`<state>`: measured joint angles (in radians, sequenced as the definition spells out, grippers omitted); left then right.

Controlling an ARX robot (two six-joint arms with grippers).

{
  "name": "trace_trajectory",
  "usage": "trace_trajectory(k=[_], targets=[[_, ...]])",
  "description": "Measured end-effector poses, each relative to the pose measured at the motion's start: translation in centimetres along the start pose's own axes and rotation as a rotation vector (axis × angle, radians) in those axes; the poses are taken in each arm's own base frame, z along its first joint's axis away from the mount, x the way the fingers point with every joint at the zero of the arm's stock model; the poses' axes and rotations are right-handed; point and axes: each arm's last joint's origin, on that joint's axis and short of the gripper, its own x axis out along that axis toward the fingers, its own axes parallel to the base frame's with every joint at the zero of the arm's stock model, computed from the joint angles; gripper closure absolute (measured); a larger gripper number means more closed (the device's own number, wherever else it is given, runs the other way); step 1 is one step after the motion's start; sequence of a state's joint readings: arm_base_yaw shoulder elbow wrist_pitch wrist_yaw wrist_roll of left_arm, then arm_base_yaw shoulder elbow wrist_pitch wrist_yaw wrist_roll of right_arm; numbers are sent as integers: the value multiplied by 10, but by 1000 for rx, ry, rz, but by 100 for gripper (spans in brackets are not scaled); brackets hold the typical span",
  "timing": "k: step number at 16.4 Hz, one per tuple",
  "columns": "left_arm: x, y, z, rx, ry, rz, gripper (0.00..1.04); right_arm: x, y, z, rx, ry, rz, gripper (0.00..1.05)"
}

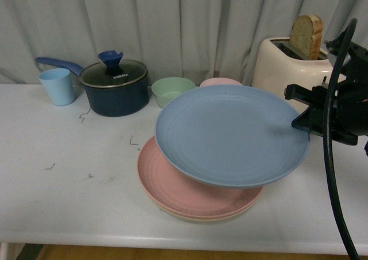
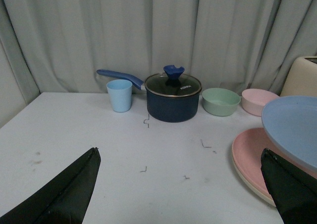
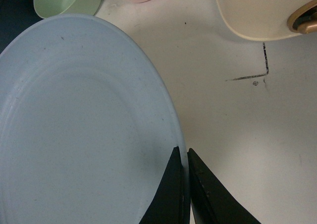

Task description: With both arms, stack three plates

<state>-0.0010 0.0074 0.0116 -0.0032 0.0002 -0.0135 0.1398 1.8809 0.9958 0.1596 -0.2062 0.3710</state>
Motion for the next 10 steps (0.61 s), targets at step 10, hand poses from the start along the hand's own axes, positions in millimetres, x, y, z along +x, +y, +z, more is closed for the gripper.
trace_trajectory(k=[10], targets=[[0,0,0,0,0,0,7,47,17,-23,36,82,-58,102]])
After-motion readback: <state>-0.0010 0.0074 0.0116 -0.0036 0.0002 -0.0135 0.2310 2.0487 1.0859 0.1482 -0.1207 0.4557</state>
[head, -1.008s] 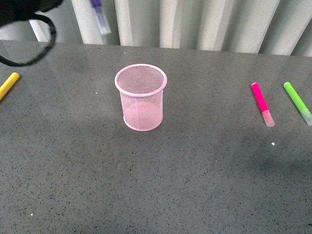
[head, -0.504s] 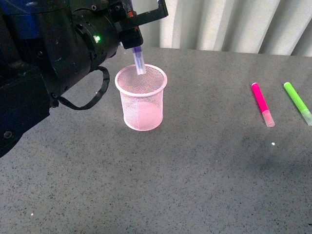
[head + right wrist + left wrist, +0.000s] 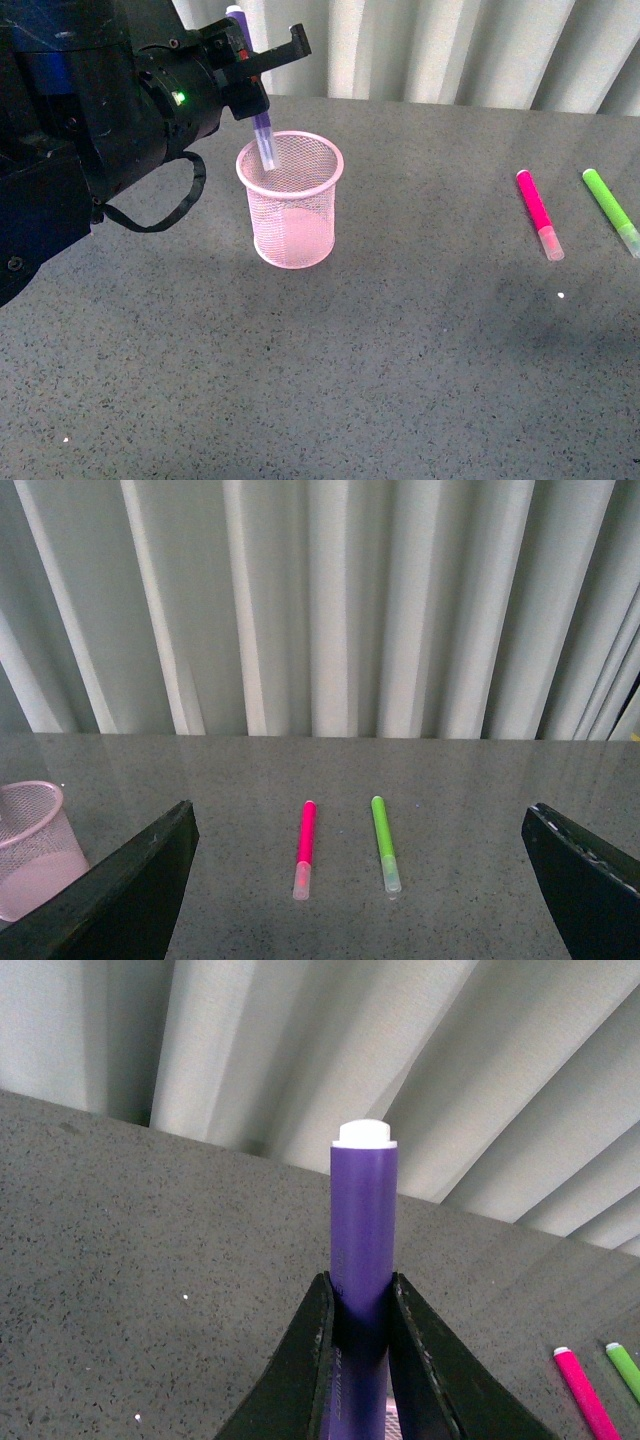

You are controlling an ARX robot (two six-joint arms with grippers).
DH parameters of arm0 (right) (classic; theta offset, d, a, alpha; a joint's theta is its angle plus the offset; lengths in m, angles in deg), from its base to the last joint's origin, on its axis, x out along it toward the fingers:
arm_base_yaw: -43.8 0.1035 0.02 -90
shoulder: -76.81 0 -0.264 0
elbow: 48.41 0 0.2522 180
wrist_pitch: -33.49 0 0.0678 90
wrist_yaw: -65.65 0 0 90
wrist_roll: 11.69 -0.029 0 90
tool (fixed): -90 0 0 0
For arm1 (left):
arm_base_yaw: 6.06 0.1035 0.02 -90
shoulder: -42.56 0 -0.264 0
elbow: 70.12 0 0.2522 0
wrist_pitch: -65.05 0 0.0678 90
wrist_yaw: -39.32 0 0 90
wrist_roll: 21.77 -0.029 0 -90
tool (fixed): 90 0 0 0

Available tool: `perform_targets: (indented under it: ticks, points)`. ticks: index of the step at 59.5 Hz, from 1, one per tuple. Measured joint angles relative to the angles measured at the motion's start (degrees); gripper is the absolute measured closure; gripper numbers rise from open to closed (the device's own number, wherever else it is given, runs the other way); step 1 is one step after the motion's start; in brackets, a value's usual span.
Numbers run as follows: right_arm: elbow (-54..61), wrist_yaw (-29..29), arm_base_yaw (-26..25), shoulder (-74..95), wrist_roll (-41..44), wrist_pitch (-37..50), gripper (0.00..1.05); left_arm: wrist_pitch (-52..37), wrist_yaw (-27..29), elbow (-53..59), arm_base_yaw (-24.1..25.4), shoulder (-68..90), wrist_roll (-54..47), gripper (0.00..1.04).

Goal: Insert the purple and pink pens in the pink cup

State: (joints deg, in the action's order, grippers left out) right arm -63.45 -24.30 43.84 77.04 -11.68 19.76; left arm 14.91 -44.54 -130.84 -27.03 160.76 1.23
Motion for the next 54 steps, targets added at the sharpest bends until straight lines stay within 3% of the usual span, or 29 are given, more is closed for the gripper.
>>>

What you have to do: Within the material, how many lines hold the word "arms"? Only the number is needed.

Response to the exercise: 3